I need to show that if $X$ is a covering space of $Y$ with the covering map $p$ and $Y$ is connected, then $p^{-1}(y)$ have the same cardinality for every $y\in Y$.
I have this hint: A function $f:W\to Z$ is locally constant iff each $w\in W$ has an open neighbourhood $U$ such that $f\restriction_U$ is constant. Show that any locally constant function is continuous.
I've also found a solution which I didn't understand: Let $k$ be a cardinality. Denote those $y$'s by $B_k$ for which $|p^{-1}(y)|=k$. By the "local triviality" (now I absolutely don't know what does that mean, perhaps it has something to do with the hint I found somewhere else), every $B_k$ is open.

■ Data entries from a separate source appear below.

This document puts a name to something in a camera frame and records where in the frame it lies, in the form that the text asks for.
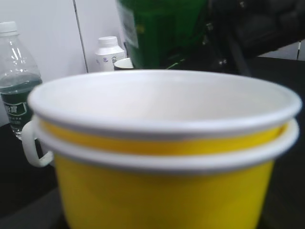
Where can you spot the small white plastic bottle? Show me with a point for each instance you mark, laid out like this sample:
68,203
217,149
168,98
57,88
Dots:
108,53

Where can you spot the yellow paper cup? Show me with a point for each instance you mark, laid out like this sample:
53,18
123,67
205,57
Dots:
163,149

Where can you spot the black ceramic mug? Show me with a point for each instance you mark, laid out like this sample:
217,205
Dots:
123,64

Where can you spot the clear water bottle green label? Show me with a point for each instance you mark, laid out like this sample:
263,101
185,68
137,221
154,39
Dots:
19,74

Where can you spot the green soda bottle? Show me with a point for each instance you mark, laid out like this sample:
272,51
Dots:
160,33

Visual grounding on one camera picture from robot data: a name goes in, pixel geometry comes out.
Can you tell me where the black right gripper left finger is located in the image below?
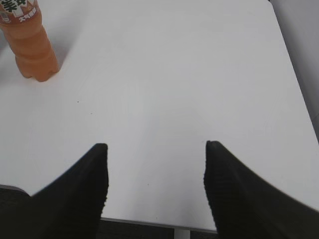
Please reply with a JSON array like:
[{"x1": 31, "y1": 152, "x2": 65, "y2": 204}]
[{"x1": 29, "y1": 143, "x2": 109, "y2": 239}]

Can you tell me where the orange soda plastic bottle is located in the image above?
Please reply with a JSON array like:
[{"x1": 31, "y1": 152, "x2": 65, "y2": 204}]
[{"x1": 0, "y1": 0, "x2": 59, "y2": 82}]

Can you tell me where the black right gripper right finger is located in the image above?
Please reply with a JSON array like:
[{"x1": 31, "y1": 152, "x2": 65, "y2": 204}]
[{"x1": 203, "y1": 141, "x2": 319, "y2": 239}]

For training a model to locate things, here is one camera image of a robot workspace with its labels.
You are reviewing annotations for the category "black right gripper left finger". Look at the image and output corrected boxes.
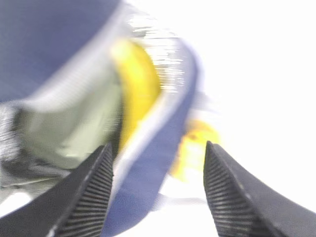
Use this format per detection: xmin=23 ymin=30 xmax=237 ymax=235
xmin=0 ymin=144 xmax=113 ymax=237

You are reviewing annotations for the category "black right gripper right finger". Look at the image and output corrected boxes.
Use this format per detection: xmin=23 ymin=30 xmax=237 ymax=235
xmin=203 ymin=141 xmax=316 ymax=237

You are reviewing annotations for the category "green lid glass container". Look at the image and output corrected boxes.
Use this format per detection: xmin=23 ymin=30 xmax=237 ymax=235
xmin=14 ymin=71 xmax=124 ymax=170

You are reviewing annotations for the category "yellow banana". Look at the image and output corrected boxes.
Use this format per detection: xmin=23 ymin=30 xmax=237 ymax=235
xmin=112 ymin=39 xmax=161 ymax=152

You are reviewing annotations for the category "navy blue lunch bag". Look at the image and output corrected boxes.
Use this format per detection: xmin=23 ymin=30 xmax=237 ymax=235
xmin=0 ymin=0 xmax=198 ymax=237

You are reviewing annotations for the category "yellow pear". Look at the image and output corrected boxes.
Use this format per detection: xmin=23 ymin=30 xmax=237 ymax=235
xmin=170 ymin=119 xmax=221 ymax=183

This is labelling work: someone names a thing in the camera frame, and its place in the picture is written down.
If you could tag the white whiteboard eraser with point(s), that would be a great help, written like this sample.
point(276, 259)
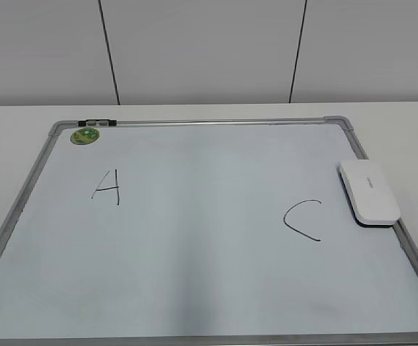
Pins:
point(371, 198)

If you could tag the aluminium framed whiteboard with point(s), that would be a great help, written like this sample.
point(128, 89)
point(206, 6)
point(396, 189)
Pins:
point(219, 232)

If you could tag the green round magnet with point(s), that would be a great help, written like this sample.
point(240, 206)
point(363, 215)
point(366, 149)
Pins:
point(84, 136)

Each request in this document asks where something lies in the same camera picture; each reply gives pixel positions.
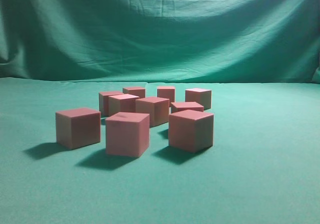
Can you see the left-column pink cube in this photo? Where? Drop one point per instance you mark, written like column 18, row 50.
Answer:
column 122, row 103
column 181, row 106
column 127, row 134
column 156, row 107

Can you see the pink cube placed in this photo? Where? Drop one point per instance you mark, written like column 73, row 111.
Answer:
column 137, row 91
column 199, row 95
column 168, row 92

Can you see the right-column pink cube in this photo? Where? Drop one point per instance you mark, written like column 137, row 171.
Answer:
column 191, row 130
column 76, row 128

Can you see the green cloth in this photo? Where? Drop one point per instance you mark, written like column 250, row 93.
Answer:
column 260, row 59

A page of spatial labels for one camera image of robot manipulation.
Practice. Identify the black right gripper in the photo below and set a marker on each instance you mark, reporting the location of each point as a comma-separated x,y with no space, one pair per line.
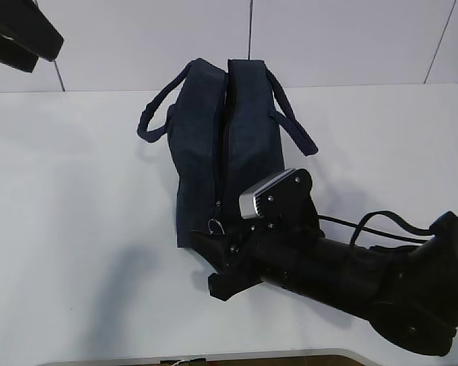
286,247

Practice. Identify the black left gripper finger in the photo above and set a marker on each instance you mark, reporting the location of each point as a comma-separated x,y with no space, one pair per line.
15,56
25,25

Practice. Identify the navy blue lunch bag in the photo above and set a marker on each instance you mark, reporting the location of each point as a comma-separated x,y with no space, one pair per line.
223,128

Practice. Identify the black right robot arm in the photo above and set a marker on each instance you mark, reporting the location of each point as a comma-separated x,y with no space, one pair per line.
408,294

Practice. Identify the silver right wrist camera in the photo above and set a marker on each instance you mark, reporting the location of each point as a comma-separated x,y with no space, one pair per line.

But they are also closed at the same time because they are all complements of unions of open sets. Since $Y$ is connected, there is a $k$ such that $Y=B_k$.
If you can explain the meaning of "local triviality" and its connection with the hint and also the hint itself I would be very thankful.
The idea (along the lines of the hint) is to define $f:Y\to X$ by $f(y)=|p^{-1}(y)|$. For every $y\in Y$ we have some neighborhood $U$ of $Y$ such that $p^{-1}(U)$ consists of $k$ connected components, each of which are mapped homeomorphically (hence injectively) onto $U$ (incidentally, this is what is meant by the "local triviallity" of $p$, that locally $p$ is just a map from $k$ copies of $U$ to $U$). For any $u\in U$, we have that $|p^{-1}(u)|=k$, since there is exactly $1$ preimage of $U$ in each connected component of $p^{-1}(U)$ by injectivity. Hence $p$ is locally constant. Once you show that $f$ is locally constant, you have that it is continuous. But the image is some ordinal $\omega$ (or if you are only looking at finite coverings, $\mathbb N$) with the discrete topology, and any continuous function from a connected space to a discrete space is constant, hence $f$ is constant.